Repeat every line of the data exactly; no picture belongs in the copy.

Excerpts from a dataset
----
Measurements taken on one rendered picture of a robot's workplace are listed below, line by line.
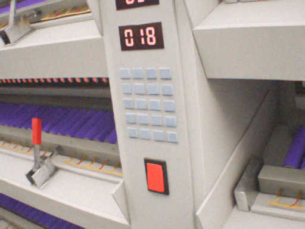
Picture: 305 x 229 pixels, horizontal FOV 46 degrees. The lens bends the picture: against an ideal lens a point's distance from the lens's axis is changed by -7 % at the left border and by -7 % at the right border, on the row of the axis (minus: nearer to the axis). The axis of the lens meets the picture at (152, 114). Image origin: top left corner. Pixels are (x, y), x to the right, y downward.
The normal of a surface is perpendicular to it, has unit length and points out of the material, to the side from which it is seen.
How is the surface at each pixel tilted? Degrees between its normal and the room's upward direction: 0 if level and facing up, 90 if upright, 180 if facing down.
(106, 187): 21
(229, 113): 90
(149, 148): 90
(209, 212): 90
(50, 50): 111
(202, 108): 90
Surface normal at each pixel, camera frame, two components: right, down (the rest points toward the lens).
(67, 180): -0.32, -0.80
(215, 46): -0.52, 0.59
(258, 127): 0.79, 0.06
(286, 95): -0.60, 0.26
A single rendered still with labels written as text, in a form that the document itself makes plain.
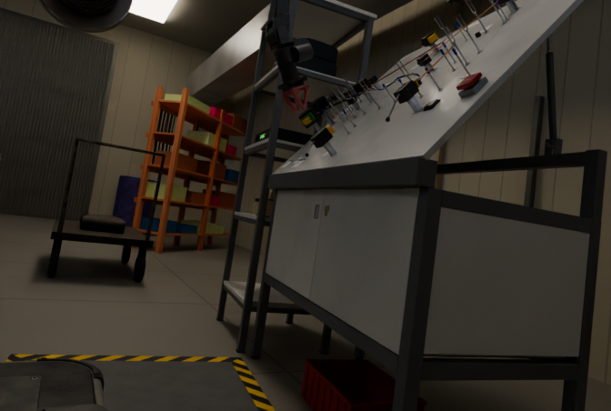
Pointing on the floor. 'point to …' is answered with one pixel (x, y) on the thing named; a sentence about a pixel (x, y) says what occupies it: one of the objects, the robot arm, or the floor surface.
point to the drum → (126, 186)
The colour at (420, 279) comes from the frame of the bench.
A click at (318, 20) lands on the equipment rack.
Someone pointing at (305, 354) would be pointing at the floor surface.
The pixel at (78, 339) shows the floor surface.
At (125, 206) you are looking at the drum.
----
RESPONSE BOX:
Measurements taken on one rendered picture of a robot's workplace are listed below, line by line.
Picture: 305 x 229 pixels, horizontal FOV 46 degrees. The lens bends the picture: against an ideal lens a point's distance from the lens's axis is changed by -7 % at the left border and by -7 % at the right border, on the row of the axis (minus: nearer to the axis). The axis of the lens meets the picture at (152, 114). Image origin: top left corner. Pixels are (x, y), x to the right, y downward.
The normal of a surface is perpendicular to it, has unit length and points out of the material, to the side from which it is seen.
How is the surface at each pixel tilted? Degrees between its normal and the room's upward direction: 0 if level and facing up, 90 if upright, 180 if facing down.
(106, 187): 21
(229, 113): 90
(149, 148): 90
(209, 212): 90
(50, 50): 111
(202, 108): 90
Surface normal at each pixel, camera frame, two components: right, down (the rest points toward the lens).
(67, 180): -0.32, -0.80
(215, 46): -0.52, 0.59
(258, 127): 0.79, 0.06
(286, 95): -0.60, 0.26
A single rendered still with labels written as text, in a form that the document itself makes plain.
Pointing on the floor. 'point to …' is answered with one pixel (x, y) on the thing named; a sentence about a pixel (x, y) says what occupies it: one of the objects, the robot arm, or the floor surface.
point to the drum → (126, 186)
The colour at (420, 279) comes from the frame of the bench.
A click at (318, 20) lands on the equipment rack.
Someone pointing at (305, 354) would be pointing at the floor surface.
The pixel at (78, 339) shows the floor surface.
At (125, 206) you are looking at the drum.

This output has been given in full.